On October 29, 2019, Kowal sent a fax to defendant with his strike of Dr. Hananni from the panel. About one year later, Kowal sent a letter on October 8, 2020 to the employer advising that an appointment had been scheduled for December 8, 2020 with the same doctor he struck from the panel, Dr. Hananni, to conduct the QME evaluation.

The employer then sent him a letter objecting to the evaluation with Dr. Hananni since he had previously struck this physician from the panel.

The matter proceeded to trial on the issue: “Can applicant set a panel exam with a doctor they untimely struck when, after defendants timely struck, the remaining doctor was not able to see applicant within the statutory time period?” The WCJ concluded that Kowal could not.  Reconsideration was granted, and the WCAB panel allowed him to proceed with the QME evaluation in the case of Kowal v County of Los Angeles, ADJ12372302 (May 2022).

The QME panel in the CT case issued on October 11, 2019. The employer made a timely strike from the panel on October 16, 2019. However, Kowal sent a letter striking Dr. Hannani from the panel on October 29, 2019. Even accounting for additional time for mailing, applicant’s strike from the panel was untimely and invalid. Thus, both remaining doctors on the panel remained viable choices as the QME.

Rule 31.3 provides the procedures for parties to schedule an appointment with the QME. A represented worker has the right to schedule the appointment for the first 10 days. After that, either party may schedule an appointment with the QME.

In an en banc decision, the Appeals Board noted in a footnote that if the employee fails to schedule an appointment with the QME within ten business days, “the clock stops running and either party has an indefinite time to schedule the appointment.” (Cervantes v. El Aguila Food Products, Inc. (2009) 74 Cal.Comp.Cases 1336, 1348, fn. 11.
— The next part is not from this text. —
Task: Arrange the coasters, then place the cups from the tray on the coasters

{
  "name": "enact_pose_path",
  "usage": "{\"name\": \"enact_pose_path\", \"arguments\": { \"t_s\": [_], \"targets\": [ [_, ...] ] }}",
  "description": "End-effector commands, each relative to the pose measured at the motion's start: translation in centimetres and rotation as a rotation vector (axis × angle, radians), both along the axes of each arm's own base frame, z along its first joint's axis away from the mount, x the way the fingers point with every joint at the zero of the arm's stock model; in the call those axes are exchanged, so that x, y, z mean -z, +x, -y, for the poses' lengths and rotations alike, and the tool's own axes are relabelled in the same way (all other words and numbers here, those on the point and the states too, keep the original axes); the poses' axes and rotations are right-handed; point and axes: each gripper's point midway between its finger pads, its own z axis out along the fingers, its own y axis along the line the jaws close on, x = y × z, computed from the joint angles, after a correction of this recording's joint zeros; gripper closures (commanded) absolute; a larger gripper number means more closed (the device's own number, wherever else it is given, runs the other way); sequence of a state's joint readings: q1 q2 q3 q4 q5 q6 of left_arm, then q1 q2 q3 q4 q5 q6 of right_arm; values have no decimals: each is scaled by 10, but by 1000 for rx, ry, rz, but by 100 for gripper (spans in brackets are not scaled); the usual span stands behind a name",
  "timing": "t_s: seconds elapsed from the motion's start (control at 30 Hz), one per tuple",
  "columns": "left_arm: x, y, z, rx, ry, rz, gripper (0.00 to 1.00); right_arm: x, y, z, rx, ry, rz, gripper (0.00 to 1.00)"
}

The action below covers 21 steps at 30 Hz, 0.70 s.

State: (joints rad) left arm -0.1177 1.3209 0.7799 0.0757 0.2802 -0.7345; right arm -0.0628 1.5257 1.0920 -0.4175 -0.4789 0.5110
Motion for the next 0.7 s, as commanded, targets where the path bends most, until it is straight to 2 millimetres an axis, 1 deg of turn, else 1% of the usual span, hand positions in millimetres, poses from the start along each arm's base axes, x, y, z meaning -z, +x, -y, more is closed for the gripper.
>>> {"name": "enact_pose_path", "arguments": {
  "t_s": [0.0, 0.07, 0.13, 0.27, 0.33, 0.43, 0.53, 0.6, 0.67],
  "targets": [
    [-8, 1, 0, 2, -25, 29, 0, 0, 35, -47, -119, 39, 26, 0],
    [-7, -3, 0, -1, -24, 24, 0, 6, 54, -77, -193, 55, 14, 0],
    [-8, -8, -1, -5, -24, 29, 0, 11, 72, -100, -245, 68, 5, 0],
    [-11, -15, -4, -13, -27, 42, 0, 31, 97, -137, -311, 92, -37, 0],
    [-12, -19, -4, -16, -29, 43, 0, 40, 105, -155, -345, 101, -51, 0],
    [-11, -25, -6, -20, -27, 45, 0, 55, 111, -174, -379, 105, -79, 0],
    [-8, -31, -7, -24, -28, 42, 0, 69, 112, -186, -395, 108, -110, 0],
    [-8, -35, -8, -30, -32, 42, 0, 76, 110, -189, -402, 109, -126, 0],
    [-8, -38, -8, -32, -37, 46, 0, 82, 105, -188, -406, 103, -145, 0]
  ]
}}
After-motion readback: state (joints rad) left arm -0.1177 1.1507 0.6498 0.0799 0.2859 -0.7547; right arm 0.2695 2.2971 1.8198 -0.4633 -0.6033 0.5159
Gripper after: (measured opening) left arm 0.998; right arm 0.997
Therefore, after that initial 10-day period, the employee may still schedule the appointment, or the appointment may be scheduled by the claims administrator or the claims administrator’s attorney pursuant to AD Rule 31.3(d).

The WCAB noted that “this is a unique set of facts since applicant scheduled an appointment with the physician he attempted to strike from the panel. His strike was untimely per the discussion above. Both parties had the right to schedule an appointment with the two remaining physicians on the panel and applicant chose to exercise that right by accepting an appointment with Dr. Hannani within 90 days of his appointment request.”

Therefore, the WCAB panel rescinded the F&O and issued a new decision finding that Kowal was permitted to schedule an examination with the doctor that he untimely struck. The parties were ordered to proceed with using the existing panel.